Hardly an original point on my part. But the sign made me think of
it. And I suppose I would make the point that at the margin
expenditures of funds to fight this tendency are going to do a lot more
to improve public health than will expenditures of funds to treat
That presumes you can find a marginal dollar that will reduce peoples' tendency to eat more than they burn just as effectively as we treat diabetes. Seven years ago, when I investigated fast food lawsuits, I found very little evidence for that proposition. Pretty much every public health effort to get people to eat less has proven a dismal failure. As Paul Campos has noted, telling people to eat less and exercise more is the most exhausitvely attempted experiment in the history of science. And we have 200 million data points that prove just how badly it works at keeping Americans slender.

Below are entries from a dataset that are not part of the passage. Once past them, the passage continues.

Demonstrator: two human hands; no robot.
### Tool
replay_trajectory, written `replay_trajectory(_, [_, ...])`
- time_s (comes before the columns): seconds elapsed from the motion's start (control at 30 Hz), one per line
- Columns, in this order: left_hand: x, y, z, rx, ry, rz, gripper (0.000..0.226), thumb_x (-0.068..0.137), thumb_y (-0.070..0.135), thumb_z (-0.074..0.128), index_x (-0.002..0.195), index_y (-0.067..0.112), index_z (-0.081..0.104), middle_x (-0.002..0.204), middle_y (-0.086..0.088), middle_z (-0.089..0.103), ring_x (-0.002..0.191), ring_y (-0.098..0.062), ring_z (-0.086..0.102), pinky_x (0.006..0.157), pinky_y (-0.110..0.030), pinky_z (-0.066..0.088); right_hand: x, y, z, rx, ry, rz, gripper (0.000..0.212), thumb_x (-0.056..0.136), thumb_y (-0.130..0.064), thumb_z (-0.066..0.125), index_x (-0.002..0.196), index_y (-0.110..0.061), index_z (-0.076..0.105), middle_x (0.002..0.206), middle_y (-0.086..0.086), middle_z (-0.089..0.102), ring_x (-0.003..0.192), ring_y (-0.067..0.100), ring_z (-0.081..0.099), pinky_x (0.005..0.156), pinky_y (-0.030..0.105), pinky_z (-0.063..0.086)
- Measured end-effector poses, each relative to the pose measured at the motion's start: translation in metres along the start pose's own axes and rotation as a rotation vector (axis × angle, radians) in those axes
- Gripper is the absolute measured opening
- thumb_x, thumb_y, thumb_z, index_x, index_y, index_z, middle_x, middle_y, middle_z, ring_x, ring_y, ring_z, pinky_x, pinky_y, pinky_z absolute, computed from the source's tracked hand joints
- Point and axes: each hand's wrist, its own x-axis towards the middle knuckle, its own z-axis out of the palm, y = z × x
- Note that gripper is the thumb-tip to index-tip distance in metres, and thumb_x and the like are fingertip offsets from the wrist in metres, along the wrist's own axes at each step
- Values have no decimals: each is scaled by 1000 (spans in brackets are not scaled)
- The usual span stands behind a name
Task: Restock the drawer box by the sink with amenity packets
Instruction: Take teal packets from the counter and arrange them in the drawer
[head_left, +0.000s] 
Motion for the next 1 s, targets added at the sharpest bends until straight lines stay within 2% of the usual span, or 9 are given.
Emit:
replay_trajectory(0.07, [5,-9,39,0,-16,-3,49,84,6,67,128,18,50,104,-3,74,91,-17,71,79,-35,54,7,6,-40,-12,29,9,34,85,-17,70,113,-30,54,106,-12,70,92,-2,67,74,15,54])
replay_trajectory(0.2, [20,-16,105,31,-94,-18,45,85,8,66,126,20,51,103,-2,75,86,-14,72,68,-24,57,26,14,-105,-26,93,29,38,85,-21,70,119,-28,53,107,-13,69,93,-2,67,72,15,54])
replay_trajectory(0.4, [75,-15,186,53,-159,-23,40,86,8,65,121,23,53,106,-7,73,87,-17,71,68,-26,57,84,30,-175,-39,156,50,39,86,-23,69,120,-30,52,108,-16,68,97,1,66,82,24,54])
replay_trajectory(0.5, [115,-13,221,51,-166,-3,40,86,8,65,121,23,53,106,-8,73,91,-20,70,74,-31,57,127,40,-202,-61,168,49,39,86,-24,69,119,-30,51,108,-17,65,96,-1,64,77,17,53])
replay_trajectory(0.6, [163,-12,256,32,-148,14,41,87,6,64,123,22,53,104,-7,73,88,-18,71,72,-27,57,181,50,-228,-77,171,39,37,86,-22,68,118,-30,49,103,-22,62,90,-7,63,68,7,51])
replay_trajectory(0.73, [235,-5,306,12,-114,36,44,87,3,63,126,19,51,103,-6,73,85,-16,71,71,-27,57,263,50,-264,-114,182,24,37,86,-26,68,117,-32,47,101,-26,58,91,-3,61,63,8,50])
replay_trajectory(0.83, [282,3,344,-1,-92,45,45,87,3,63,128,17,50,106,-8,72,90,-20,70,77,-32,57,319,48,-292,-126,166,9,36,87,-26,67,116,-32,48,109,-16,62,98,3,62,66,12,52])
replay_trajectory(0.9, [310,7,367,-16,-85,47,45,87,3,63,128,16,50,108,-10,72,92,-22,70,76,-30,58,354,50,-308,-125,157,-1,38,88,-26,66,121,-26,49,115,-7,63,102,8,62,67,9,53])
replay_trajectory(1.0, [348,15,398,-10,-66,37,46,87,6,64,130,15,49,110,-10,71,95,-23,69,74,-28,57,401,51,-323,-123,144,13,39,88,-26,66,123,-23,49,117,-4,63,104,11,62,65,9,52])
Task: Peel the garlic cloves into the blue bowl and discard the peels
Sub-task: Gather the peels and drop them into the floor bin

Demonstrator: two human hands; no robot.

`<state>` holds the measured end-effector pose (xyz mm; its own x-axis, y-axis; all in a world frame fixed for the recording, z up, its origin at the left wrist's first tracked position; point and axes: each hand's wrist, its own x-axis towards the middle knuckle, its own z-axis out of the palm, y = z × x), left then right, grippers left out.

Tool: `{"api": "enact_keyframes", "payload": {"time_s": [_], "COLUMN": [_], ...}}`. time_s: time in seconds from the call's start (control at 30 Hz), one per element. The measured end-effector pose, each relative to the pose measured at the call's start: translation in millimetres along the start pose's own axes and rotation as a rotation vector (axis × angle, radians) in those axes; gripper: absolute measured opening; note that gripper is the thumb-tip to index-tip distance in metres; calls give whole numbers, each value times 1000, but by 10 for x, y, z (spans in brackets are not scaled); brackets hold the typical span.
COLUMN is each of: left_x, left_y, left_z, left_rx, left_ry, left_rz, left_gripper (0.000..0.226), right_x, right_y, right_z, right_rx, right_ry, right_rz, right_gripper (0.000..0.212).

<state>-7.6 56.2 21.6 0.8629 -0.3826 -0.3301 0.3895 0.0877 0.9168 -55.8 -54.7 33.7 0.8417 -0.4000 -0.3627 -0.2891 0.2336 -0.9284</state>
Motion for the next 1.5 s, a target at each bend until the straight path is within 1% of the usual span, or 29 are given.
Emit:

I'm thus pretty skeptical that we're going to do much about obesity through the sort of mild nudges that a lot of the discussion about changing peoples' eating habits implicitly imagines. For example, I'm a big fan of Brian Wansink's Mindless Eating, which details all the ways that we take in more calories than we think. But I'm skeptical that in the long run, these factors make all that much difference. If you think about it, taking in an extra fifty calories a day more than you need--half a piece of bread, or a few cocktail nuts--is enough to pack on an extra five pounds a year. If we really at that mindlessly all the time, we'd all be morbidly obese. I expect that in any given sitting, things like portion size, or calorie counts, can cause people to reduce their intake. But over time, I doubt they'll have much impact.
That leaves more illiberal options, like forcing manufacturers to change their foods in order to make them less apealling, or massive taxes on fat, sugar, and salt. Even if I thought there was a practical, and politically acceptable, way to carry this out, I'd be against it. Enacting national health care, and then declaring that it now gives you the right to dictate how people will eat . . . well, that's exactly the sort of thing libertarians are talking about when they bemoan the creepign nanny state.